▶ _WORK TO COMPLETE_
Below are some records. Return exactly the lines from the one with "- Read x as" to the one with "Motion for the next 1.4", and nothing else.
►
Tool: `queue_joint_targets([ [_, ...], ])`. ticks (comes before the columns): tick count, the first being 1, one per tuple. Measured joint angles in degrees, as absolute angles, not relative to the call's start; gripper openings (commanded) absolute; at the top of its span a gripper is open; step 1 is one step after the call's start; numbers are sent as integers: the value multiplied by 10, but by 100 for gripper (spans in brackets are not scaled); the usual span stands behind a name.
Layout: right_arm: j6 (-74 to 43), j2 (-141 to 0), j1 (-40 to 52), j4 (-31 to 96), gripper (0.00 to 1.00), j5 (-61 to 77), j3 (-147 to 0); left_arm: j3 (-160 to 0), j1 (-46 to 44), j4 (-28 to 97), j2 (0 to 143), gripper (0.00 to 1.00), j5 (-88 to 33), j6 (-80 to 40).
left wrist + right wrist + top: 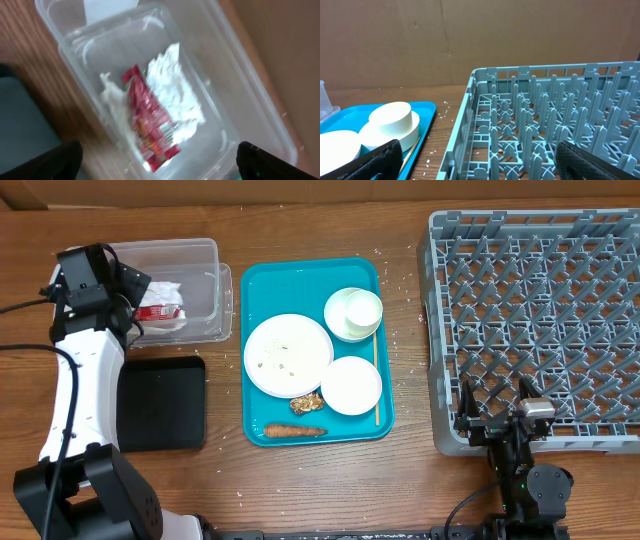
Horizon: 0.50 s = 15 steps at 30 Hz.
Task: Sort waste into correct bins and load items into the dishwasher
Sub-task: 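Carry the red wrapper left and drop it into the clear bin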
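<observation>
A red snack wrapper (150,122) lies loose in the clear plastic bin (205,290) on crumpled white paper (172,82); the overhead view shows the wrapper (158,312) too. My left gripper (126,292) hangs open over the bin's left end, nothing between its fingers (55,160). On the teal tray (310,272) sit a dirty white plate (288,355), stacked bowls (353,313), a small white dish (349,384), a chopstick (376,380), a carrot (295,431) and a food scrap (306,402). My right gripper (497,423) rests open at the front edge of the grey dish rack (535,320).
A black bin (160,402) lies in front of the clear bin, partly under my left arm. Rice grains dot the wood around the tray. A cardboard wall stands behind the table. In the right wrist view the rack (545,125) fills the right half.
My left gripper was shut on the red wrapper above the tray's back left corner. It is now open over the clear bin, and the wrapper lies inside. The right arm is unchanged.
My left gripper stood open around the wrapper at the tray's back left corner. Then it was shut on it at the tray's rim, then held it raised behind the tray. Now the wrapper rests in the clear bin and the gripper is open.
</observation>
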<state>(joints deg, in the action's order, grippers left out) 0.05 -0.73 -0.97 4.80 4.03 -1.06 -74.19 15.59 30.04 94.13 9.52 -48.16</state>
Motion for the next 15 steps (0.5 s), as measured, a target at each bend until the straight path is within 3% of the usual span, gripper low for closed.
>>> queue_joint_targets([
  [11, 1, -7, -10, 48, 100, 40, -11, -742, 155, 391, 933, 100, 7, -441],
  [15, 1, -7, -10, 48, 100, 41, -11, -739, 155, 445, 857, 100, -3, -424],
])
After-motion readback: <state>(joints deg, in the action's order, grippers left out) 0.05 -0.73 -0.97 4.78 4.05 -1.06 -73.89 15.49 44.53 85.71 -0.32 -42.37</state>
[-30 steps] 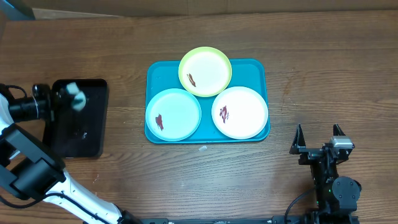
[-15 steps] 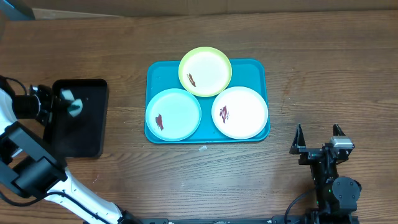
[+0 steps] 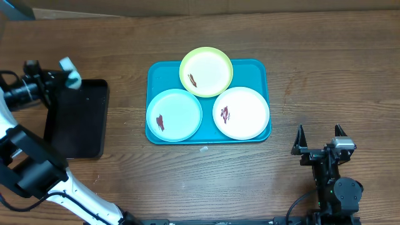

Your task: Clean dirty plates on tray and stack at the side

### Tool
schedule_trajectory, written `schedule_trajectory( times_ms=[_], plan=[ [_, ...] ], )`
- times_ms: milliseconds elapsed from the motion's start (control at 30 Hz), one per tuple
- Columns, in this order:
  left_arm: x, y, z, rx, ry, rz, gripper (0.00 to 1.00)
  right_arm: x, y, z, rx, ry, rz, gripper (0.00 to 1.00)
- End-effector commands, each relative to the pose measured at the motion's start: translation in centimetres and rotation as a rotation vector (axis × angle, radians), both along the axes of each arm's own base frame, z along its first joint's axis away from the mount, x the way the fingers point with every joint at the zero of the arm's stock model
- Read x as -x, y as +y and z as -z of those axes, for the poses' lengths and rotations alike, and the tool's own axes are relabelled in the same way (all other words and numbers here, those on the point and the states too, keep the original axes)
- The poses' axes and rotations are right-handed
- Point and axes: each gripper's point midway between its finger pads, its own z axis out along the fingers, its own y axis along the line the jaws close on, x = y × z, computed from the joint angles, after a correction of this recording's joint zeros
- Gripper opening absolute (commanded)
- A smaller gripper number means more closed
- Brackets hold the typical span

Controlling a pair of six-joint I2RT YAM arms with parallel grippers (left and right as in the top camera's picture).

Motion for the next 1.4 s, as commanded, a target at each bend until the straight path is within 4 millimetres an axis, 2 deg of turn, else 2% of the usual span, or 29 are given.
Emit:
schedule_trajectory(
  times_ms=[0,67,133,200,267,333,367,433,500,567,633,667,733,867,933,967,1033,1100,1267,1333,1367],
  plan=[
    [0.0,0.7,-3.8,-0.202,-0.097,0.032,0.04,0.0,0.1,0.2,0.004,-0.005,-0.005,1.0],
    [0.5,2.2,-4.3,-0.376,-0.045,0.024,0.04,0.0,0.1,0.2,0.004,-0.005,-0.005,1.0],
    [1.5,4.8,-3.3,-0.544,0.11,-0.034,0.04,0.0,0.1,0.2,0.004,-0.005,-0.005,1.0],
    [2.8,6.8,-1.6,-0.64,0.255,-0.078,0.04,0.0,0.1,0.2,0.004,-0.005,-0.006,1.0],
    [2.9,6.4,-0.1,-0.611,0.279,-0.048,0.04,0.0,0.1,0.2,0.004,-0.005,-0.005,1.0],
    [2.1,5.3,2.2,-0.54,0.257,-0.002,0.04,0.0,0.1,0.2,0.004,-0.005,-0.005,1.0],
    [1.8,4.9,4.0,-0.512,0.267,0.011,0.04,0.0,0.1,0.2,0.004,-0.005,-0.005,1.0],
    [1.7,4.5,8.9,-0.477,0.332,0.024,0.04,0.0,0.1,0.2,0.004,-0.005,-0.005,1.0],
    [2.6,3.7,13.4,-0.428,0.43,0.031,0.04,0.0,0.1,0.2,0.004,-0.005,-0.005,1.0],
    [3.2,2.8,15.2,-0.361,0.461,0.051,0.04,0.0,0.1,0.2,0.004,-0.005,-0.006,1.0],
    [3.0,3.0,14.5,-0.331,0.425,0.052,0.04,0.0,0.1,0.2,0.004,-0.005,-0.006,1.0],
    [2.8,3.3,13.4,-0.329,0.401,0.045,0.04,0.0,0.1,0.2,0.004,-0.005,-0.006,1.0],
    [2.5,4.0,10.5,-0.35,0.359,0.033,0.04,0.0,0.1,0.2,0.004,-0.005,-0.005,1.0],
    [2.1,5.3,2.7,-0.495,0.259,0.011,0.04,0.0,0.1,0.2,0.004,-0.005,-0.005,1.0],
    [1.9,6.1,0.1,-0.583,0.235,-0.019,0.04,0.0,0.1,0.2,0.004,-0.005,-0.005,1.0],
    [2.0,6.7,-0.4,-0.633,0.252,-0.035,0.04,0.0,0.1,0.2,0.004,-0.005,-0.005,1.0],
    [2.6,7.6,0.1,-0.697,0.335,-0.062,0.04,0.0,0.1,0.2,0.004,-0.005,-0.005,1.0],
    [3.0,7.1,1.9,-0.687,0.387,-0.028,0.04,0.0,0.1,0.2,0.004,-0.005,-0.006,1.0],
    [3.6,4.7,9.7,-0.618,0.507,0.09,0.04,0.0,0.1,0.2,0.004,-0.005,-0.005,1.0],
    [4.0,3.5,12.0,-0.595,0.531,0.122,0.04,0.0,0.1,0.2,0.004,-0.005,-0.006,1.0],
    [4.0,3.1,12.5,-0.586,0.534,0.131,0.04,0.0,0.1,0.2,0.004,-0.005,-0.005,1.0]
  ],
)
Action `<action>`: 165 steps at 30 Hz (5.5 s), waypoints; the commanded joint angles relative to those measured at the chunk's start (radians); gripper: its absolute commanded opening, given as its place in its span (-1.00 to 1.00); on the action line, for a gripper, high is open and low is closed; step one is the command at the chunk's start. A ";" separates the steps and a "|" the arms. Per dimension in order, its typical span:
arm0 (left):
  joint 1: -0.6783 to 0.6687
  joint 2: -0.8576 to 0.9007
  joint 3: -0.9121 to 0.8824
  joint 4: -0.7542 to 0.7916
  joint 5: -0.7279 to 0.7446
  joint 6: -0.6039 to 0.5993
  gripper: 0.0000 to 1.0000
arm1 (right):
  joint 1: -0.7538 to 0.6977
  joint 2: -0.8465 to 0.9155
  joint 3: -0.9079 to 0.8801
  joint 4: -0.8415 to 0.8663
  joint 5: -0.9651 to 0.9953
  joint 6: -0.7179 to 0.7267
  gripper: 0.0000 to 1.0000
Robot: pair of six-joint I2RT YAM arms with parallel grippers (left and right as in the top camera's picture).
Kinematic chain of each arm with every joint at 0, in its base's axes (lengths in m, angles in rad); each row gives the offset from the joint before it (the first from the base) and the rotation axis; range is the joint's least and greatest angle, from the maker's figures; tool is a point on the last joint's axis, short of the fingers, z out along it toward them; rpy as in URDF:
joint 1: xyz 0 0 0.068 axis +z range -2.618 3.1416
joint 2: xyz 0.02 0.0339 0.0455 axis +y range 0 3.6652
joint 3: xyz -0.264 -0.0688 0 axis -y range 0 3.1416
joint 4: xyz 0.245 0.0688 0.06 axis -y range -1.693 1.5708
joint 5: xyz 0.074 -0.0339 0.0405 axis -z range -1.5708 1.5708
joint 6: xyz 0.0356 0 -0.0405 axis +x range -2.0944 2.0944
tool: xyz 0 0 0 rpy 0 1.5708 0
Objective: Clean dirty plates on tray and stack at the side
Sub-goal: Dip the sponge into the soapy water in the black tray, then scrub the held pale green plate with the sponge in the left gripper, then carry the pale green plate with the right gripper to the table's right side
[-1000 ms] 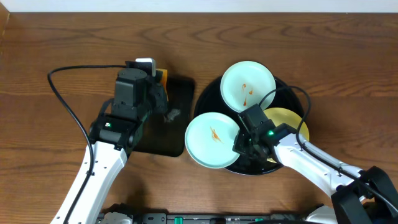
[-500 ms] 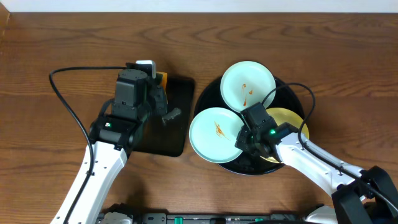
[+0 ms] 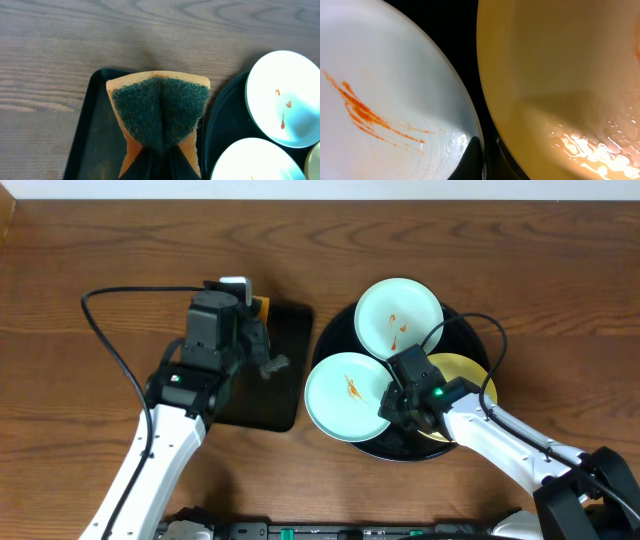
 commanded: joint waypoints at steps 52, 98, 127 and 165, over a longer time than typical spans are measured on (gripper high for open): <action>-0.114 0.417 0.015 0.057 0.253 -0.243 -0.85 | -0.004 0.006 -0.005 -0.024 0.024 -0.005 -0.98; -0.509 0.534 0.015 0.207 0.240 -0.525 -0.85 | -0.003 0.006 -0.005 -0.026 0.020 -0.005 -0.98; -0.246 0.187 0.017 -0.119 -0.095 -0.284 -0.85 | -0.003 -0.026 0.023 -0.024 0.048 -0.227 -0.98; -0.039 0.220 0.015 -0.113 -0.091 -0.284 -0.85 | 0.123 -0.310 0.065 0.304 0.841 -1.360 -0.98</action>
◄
▶ _TASK OUTPUT_
- Read x as -x, y as +y and z as -z of those axes, for the poses' lengths and rotations alike, and the tool's own axes are relabelled in the same way (all other words and numbers here, those on the point and the states too, keep the original axes)
- The poses' axes and rotations are right-handed
- Point and axes: each gripper's point midway between its finger pads, its own z axis out along the fingers, its own y axis along the line the jaws close on, x = y × z, computed from the joint angles, after a correction of this recording's joint zeros
- Gripper opening absolute (commanded)
- A smaller gripper number means more closed
- Brackets hold the typical span

Controlling a pair of six-joint I2RT YAM arms with parallel grippers (left and right as in the top camera's picture).

Motion for the next 1.4 s, as commanded, a target at each bend until the straight path is within 4 millimetres an axis, 2 deg of turn, else 2% of the usual span, or 29 are given.

The answer given above is complete as it stands.